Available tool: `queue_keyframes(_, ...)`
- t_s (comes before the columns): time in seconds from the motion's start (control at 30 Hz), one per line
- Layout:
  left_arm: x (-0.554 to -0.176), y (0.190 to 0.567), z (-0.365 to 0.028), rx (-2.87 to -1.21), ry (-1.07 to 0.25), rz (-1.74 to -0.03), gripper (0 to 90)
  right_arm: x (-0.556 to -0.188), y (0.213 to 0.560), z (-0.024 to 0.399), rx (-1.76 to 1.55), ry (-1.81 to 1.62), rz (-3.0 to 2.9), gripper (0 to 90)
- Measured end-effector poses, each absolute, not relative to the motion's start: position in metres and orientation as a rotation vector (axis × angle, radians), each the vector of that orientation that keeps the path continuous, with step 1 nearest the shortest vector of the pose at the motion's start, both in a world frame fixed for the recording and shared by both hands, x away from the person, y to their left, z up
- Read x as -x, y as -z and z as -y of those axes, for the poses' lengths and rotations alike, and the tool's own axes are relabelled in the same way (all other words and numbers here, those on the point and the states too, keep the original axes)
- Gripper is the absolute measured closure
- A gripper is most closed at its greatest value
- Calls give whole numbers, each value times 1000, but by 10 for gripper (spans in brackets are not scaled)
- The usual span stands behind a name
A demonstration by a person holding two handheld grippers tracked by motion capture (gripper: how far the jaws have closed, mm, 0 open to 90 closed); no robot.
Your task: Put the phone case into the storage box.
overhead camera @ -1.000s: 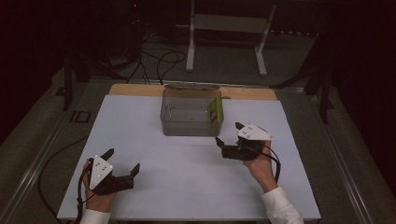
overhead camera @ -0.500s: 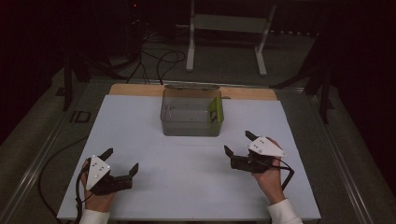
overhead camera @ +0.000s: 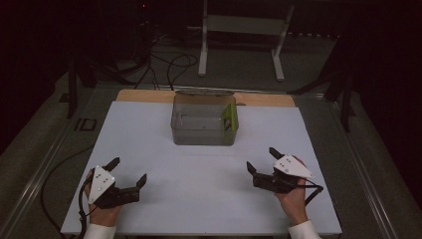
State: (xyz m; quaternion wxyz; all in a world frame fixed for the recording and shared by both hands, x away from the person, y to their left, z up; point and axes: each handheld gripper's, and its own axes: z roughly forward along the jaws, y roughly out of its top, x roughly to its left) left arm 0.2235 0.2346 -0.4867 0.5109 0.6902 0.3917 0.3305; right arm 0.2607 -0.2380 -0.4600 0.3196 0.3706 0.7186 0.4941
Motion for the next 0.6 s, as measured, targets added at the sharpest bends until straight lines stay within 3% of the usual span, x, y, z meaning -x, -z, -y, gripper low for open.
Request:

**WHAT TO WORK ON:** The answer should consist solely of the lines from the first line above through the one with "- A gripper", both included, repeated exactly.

**ANSWER TO THE EXERCISE:**
Available tool: `queue_keyframes(_, ...)`
- t_s (comes before the columns): time in seconds from the motion's start (control at 30 Hz), one per line
- Layout:
  left_arm: x (-0.554 to -0.176), y (0.190 to 0.567), z (-0.365 to 0.028), rx (-2.87 to -1.21), ry (-1.07 to 0.25), rz (-1.74 to -0.03), gripper (0 to 90)
  right_arm: x (-0.556 to -0.188), y (0.213 to 0.560), z (-0.024 to 0.399), rx (-1.76 to 1.55), ry (-1.81 to 1.62), rz (-3.0 to 2.9), gripper (0 to 90)
- Measured end-effector poses, each absolute, not relative to the motion's start: position in metres and orientation as a rotation vector (axis × angle, radians), each the vector of that orientation that keeps the path continuous, with step 1 nearest the shortest vector of the pose at the motion's start, both in a world frame fixed for the recording and shared by both hands, x away from the person, y to their left, z up
- Read x as -x, y as -z and z as -y of those axes, for the poses' lengths and rotations alike, and the tool's own axes are relabelled in the same way (all other words and numbers here, those on the point and the states too, keep the original axes)
- Gripper is the absolute measured closure
- A gripper is most closed at its greatest value

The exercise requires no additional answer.